## BRIEF
Where a line contains the word "snack", copy that line from the records below.

(INFORMATION SHOWN Opens)

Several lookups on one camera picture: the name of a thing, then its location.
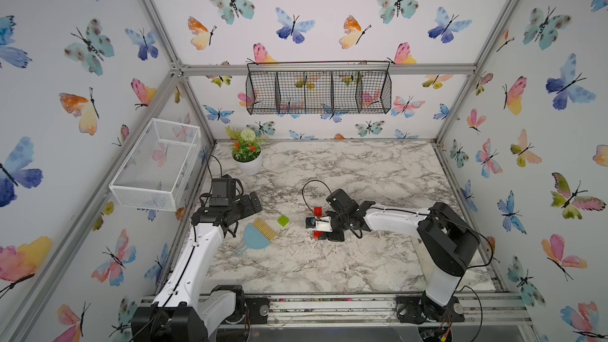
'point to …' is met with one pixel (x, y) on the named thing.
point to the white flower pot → (251, 167)
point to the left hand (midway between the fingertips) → (250, 202)
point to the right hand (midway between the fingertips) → (322, 226)
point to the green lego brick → (283, 221)
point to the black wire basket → (317, 86)
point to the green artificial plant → (246, 146)
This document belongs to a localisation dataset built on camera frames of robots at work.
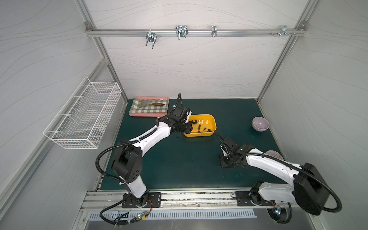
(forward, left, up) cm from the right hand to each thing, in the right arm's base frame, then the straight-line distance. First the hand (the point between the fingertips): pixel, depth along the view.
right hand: (221, 162), depth 84 cm
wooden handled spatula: (+47, +59, 0) cm, 76 cm away
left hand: (+16, +19, +12) cm, 27 cm away
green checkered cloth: (+42, +66, 0) cm, 78 cm away
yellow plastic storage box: (+28, +10, -2) cm, 30 cm away
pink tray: (+36, +64, -1) cm, 73 cm away
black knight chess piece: (+24, +6, -2) cm, 25 cm away
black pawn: (+24, +9, -2) cm, 26 cm away
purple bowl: (+30, -31, -1) cm, 43 cm away
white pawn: (+30, +11, -1) cm, 32 cm away
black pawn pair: (+30, +16, -1) cm, 34 cm away
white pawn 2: (+30, +8, -1) cm, 31 cm away
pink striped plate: (+6, -33, +1) cm, 33 cm away
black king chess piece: (+27, +13, -2) cm, 30 cm away
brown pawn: (+23, +13, -2) cm, 26 cm away
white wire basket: (+5, +72, +30) cm, 78 cm away
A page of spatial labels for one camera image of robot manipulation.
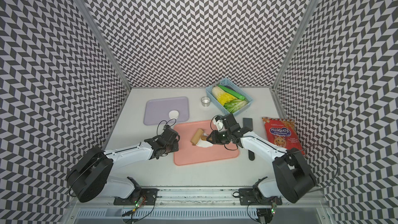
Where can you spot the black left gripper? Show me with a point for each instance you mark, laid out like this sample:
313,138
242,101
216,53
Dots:
176,145

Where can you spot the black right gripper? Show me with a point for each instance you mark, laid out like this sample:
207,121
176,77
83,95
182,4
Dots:
215,140

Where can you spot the white dough piece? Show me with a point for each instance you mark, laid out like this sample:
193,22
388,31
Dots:
204,144

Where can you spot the wooden rolling pin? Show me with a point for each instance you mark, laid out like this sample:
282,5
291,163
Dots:
199,135

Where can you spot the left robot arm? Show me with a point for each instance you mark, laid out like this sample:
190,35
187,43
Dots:
91,176

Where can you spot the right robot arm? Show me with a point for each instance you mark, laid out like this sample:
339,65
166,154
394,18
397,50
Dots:
293,177

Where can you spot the stack of white dumpling wrappers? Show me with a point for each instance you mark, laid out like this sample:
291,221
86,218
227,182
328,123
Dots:
174,114

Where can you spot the metal rectangular dough scraper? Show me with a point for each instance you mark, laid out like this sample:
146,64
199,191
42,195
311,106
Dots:
248,123

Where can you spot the pink cutting board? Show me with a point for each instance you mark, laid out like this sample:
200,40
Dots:
189,154

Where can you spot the purple plastic tray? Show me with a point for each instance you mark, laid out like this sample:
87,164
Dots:
158,109

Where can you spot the green lettuce leaves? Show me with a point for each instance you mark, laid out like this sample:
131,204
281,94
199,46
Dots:
235,105

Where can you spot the yellow napa cabbage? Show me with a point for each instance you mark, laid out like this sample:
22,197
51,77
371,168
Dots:
221,96

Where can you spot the light blue perforated plastic basket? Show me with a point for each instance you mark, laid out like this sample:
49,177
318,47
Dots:
228,83

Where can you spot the red snack bag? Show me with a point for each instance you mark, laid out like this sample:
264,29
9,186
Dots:
282,133

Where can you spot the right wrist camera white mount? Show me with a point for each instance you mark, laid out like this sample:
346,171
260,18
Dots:
219,124

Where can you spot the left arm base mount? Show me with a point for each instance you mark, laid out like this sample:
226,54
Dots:
139,196

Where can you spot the metal base rail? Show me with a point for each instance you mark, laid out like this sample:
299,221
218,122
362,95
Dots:
202,203

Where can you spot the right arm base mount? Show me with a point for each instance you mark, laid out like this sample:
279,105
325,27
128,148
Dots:
253,196

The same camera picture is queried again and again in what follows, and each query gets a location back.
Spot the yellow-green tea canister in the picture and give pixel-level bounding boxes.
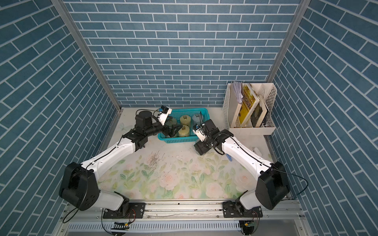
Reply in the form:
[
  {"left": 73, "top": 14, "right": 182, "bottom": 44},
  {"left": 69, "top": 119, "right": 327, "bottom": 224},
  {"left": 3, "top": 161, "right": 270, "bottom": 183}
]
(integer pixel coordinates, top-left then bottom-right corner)
[
  {"left": 178, "top": 125, "right": 191, "bottom": 137},
  {"left": 180, "top": 115, "right": 192, "bottom": 126}
]

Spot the teal plastic basket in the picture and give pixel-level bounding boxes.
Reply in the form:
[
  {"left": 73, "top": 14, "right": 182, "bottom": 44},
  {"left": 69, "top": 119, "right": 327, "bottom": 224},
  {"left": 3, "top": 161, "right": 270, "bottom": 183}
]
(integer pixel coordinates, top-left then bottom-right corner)
[{"left": 157, "top": 108, "right": 210, "bottom": 144}]

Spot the grey-blue tea canister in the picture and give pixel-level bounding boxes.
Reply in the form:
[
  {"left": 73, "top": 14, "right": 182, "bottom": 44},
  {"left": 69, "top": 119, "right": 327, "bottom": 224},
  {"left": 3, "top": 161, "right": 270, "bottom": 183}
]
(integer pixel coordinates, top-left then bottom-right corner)
[{"left": 192, "top": 113, "right": 202, "bottom": 124}]

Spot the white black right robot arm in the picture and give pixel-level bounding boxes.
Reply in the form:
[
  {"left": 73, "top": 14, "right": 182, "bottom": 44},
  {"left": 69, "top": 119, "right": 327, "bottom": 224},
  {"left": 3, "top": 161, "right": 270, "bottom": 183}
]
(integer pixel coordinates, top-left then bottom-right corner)
[{"left": 193, "top": 120, "right": 290, "bottom": 217}]

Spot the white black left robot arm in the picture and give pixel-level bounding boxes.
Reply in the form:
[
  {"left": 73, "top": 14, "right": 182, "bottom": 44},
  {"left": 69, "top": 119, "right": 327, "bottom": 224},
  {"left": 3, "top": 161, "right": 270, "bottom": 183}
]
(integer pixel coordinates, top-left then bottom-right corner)
[{"left": 59, "top": 106, "right": 182, "bottom": 218}]

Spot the blue plastic clip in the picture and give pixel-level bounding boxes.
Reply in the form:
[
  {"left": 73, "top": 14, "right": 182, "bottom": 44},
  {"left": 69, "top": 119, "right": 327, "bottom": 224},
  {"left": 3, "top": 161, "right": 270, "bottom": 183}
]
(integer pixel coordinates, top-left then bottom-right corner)
[{"left": 226, "top": 154, "right": 232, "bottom": 162}]

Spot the white binder with papers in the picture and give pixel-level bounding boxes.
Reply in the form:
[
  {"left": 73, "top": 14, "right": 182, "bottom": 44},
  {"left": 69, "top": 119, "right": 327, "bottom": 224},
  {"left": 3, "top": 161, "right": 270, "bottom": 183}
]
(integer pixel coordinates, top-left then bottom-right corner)
[{"left": 228, "top": 82, "right": 243, "bottom": 128}]

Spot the small white object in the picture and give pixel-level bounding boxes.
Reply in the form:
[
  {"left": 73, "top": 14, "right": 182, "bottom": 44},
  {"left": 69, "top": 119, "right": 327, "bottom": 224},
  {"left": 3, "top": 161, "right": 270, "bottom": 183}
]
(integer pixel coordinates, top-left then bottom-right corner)
[{"left": 253, "top": 147, "right": 263, "bottom": 157}]

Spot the dark cover book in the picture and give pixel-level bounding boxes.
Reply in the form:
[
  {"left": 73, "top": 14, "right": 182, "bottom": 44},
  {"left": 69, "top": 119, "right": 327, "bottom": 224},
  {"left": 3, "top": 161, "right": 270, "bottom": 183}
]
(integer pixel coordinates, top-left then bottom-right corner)
[{"left": 250, "top": 96, "right": 268, "bottom": 127}]

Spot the yellow cover book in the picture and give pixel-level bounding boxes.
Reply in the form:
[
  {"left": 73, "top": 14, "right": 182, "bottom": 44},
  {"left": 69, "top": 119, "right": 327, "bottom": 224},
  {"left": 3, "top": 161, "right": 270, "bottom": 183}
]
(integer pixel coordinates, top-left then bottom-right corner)
[{"left": 239, "top": 84, "right": 259, "bottom": 126}]

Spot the white perforated file holder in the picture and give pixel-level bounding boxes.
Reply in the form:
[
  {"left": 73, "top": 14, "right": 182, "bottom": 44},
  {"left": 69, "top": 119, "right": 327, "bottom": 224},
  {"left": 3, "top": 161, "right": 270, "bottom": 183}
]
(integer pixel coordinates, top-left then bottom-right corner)
[{"left": 222, "top": 83, "right": 277, "bottom": 135}]

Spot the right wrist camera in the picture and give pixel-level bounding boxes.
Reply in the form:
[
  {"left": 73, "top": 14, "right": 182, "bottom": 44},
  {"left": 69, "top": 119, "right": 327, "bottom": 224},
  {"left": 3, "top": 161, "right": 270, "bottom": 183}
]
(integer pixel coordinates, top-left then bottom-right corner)
[{"left": 193, "top": 124, "right": 206, "bottom": 142}]

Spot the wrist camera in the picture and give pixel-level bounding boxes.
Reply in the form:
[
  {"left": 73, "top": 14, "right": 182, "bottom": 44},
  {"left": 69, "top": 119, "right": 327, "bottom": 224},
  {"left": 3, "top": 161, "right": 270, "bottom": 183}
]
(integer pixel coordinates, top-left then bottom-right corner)
[
  {"left": 157, "top": 105, "right": 172, "bottom": 125},
  {"left": 193, "top": 124, "right": 206, "bottom": 142}
]

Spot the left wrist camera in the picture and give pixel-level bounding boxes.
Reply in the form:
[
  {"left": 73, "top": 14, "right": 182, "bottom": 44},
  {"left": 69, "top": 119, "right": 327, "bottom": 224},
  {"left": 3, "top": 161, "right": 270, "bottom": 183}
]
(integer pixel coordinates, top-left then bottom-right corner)
[{"left": 157, "top": 105, "right": 172, "bottom": 125}]

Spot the aluminium front rail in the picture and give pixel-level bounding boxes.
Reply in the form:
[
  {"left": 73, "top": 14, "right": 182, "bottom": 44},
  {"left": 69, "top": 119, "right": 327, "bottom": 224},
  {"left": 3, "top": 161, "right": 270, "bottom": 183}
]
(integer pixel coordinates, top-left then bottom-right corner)
[{"left": 60, "top": 200, "right": 305, "bottom": 222}]

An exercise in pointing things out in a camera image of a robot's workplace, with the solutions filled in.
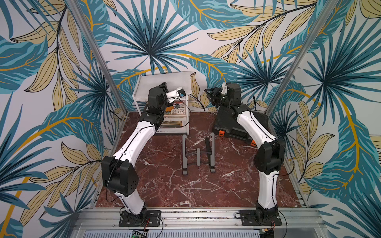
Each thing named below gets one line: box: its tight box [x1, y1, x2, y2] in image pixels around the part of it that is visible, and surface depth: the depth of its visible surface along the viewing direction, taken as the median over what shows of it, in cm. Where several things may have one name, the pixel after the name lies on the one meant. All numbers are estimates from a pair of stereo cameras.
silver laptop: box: [135, 71, 192, 95], surface depth 87 cm
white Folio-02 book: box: [155, 120, 188, 134], surface depth 106 cm
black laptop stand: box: [182, 132, 216, 176], surface depth 91 cm
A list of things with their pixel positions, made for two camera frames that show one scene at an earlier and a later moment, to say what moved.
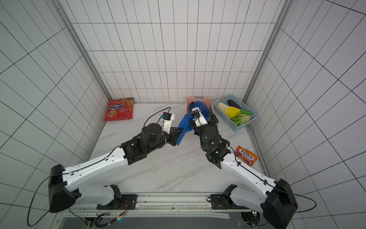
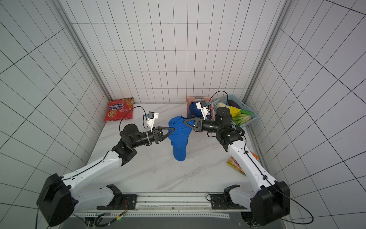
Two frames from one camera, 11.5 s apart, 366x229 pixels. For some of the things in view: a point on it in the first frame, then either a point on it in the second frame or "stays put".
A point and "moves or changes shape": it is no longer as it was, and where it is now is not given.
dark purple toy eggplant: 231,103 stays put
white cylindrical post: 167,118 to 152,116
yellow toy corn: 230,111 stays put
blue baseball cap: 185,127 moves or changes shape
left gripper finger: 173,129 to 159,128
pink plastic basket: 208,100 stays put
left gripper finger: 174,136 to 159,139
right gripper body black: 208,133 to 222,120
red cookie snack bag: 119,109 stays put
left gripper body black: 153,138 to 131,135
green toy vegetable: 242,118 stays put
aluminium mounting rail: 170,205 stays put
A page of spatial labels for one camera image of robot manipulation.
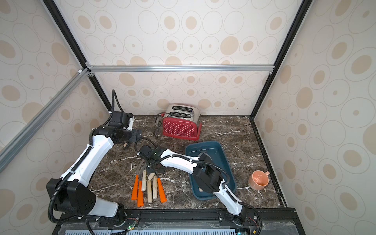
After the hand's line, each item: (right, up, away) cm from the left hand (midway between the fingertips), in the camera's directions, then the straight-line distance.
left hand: (137, 132), depth 82 cm
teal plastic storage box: (+46, -12, +17) cm, 50 cm away
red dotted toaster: (+24, +7, +12) cm, 28 cm away
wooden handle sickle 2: (+3, -28, +3) cm, 28 cm away
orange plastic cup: (+70, -28, +3) cm, 75 cm away
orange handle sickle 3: (+15, -36, -2) cm, 39 cm away
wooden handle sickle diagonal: (+7, -26, +3) cm, 27 cm away
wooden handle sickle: (+41, -14, +15) cm, 46 cm away
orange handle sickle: (-1, -33, -1) cm, 33 cm away
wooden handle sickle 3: (+7, -33, -1) cm, 34 cm away
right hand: (+10, -21, +6) cm, 24 cm away
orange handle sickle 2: (+3, -37, -3) cm, 37 cm away
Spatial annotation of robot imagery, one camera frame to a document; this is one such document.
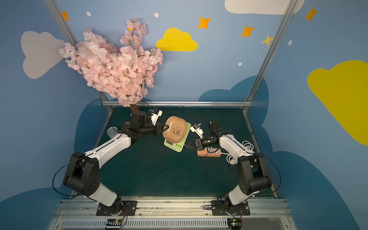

(INFORMATION SHOWN Closes)

## EXERCISE RESULT
Where can you spot the red snack bag? Show me with a point for each instance you mark, laid out like this sample:
red cookie snack bag: 119,109 stays put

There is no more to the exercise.